China's economic figures for 2006 due out on Thursday are expected to show a slight cooling of the nation's super-charged economy, as risks remain from high investment levels and huge imbalances.

Asia's second biggest economy is likely to have grown around 10.5 percent last year, after coming off 10.7 percent growth in the nine months to September, and a blistering first half year pace of 10.9 percent.

Economists widely predict that growth will fall near the 10.5 percent mark, fuelled by the usual cocktail of strong investment flows in major industrial projects and exports earnings from ramped up factory production.

The gross domestic product (GDP) forecast will make it China's fourth year of double digit growth, an impressive feat in its own right but one that is tainted by economic imbalances that risk being aggravated in 2007.

"China's economy has systemic problems," said former Morgan Stanley economist Andy Xie.

"It is good at supporting highways (and) factories but a system is not in place to spread wealth around and that is the foundation for sound consumption demand."

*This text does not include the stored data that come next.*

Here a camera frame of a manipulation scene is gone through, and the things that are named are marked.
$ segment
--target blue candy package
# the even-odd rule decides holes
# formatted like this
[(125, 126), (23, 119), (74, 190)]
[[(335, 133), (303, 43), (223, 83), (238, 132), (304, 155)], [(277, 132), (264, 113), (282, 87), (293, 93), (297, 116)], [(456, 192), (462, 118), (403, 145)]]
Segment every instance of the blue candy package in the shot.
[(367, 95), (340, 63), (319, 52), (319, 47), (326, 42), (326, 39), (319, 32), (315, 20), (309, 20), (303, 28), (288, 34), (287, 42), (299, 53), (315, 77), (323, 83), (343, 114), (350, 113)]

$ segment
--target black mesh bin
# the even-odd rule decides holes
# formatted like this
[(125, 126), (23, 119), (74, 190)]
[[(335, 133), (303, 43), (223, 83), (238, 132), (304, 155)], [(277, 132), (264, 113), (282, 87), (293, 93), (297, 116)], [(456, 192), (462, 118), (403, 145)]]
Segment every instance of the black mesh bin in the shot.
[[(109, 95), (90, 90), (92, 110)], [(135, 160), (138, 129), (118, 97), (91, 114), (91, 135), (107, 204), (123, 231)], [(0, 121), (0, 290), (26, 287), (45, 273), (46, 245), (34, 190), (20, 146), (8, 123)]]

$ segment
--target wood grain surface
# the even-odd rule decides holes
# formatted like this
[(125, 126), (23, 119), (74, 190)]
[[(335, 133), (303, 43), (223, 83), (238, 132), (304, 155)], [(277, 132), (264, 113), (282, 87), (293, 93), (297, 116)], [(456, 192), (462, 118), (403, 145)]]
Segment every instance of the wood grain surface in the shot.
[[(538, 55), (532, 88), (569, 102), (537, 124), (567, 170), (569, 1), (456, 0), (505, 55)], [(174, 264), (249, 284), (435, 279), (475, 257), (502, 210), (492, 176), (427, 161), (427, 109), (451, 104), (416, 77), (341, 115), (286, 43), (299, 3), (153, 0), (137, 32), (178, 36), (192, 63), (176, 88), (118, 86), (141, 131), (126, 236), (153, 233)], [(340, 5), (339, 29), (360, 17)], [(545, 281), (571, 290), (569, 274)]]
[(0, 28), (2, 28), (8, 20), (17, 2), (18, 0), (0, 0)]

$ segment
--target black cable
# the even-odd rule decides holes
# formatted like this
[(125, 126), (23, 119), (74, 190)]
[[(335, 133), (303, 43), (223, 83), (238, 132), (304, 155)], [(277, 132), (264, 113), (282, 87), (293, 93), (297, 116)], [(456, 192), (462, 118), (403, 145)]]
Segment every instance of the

Too much investment and overproduction has long been a hallmark of China's unprecedented expansion as government-led industrialisation programmes and overseas businesses have flooded the world's fourth largest economy.

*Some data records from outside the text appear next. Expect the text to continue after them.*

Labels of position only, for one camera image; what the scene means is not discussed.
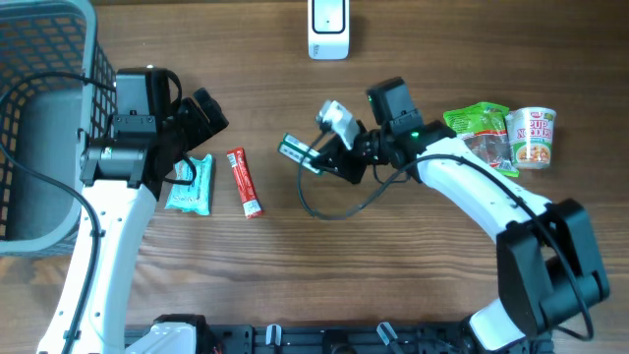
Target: gray basket
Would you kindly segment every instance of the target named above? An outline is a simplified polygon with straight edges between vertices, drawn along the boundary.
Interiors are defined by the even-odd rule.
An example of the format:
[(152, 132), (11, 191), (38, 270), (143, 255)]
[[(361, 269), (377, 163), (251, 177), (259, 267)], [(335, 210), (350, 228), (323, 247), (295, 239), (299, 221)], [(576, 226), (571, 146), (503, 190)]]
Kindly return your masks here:
[[(96, 41), (88, 1), (0, 2), (0, 92), (45, 71), (83, 74), (113, 85), (114, 71)], [(77, 81), (30, 82), (0, 111), (1, 139), (16, 159), (80, 191), (86, 134), (98, 137), (115, 93)], [(0, 153), (0, 256), (72, 253), (81, 205), (63, 191), (13, 168)]]

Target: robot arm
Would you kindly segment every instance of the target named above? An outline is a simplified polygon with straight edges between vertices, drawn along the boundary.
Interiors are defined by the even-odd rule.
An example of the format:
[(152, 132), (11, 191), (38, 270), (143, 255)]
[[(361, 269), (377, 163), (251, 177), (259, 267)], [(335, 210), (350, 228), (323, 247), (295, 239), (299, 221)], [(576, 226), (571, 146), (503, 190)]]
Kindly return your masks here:
[[(572, 200), (555, 205), (530, 193), (474, 156), (450, 128), (438, 121), (424, 125), (400, 78), (367, 94), (381, 129), (367, 132), (360, 121), (359, 129), (339, 129), (352, 125), (351, 114), (324, 104), (317, 121), (336, 135), (311, 165), (358, 184), (369, 164), (391, 163), (480, 225), (496, 244), (500, 297), (464, 325), (478, 348), (496, 351), (524, 337), (534, 339), (579, 313), (591, 336), (587, 309), (608, 297), (609, 284), (585, 210)], [(347, 141), (354, 142), (351, 149)], [(557, 255), (545, 261), (543, 246)]]
[[(172, 103), (169, 79), (179, 89)], [(136, 258), (162, 182), (168, 181), (166, 175), (187, 151), (228, 125), (204, 88), (194, 94), (199, 105), (182, 99), (179, 80), (167, 70), (120, 70), (116, 83), (118, 110), (109, 117), (103, 137), (90, 141), (81, 159), (83, 195), (101, 225), (97, 253), (90, 254), (92, 224), (83, 209), (61, 299), (37, 353), (125, 351), (125, 317)], [(91, 262), (94, 271), (87, 274)], [(85, 286), (89, 290), (78, 330), (69, 333)]]

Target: red label
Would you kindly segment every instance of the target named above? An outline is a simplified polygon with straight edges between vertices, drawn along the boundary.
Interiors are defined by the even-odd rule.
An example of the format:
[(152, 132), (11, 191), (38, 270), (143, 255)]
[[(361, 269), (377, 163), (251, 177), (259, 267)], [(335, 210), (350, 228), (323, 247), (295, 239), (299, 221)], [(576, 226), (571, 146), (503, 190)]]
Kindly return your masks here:
[(245, 216), (252, 218), (262, 215), (262, 209), (257, 202), (256, 188), (254, 188), (254, 182), (245, 159), (245, 150), (242, 147), (236, 147), (227, 151), (227, 157), (232, 165), (240, 200), (245, 208)]
[(544, 119), (532, 119), (528, 129), (518, 129), (518, 139), (527, 137), (552, 139), (552, 131), (548, 128), (548, 122)]
[(507, 131), (496, 131), (496, 130), (485, 130), (485, 131), (479, 131), (477, 133), (475, 133), (475, 137), (480, 136), (480, 135), (506, 135)]

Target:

"The quality of growth needs to improve -- overinvestment has led to excess capacity and a growing reliance on exports," said Sun Mingchun, an economist at Lehman Brothers in Hong Kong.

Chinese regulators grappled in 2006 to rein in their more than two trillion dollar economic juggernaut with a stepped up economic austerity program that analysts said yielded mixed results.

Investment in urban roads, real estate and plants in urban China rose 26.6 percent in the first 11 months of 2006, down from the roaring first half pace of 31.3 percent, as regulators targeted certain industries.

Regulators also raised interest rates twice and three times hiked the amount that lenders must hold in their coffers, helping slow the pace of loans in the second half of the year.

Nevertheless flush Chinese banks continued to lend actively, exceeding the government target of 2.5 trillion yuan by more than 580 billion yuan.

Meanwhile, consumer inflation remained at well under two percent for most of last year, but jumped up to 1.9 percent in November from October's 1.4, prompting the central bank to warn of a further acceleration.

The National Bureau of Statistics said last week in a report that bubbles in the real estate, auto and cement industries had been deflated but transport and infrastructure had yet to be tamed.

Wang Qing, an economist at Bank of America in Hong Kong applauded the cooling measures but also questioned their long-term impact.

"The macro-economic adjustments are effective if we look back at the last few months of 2006, but the problem is how long the measures will be useful," he said.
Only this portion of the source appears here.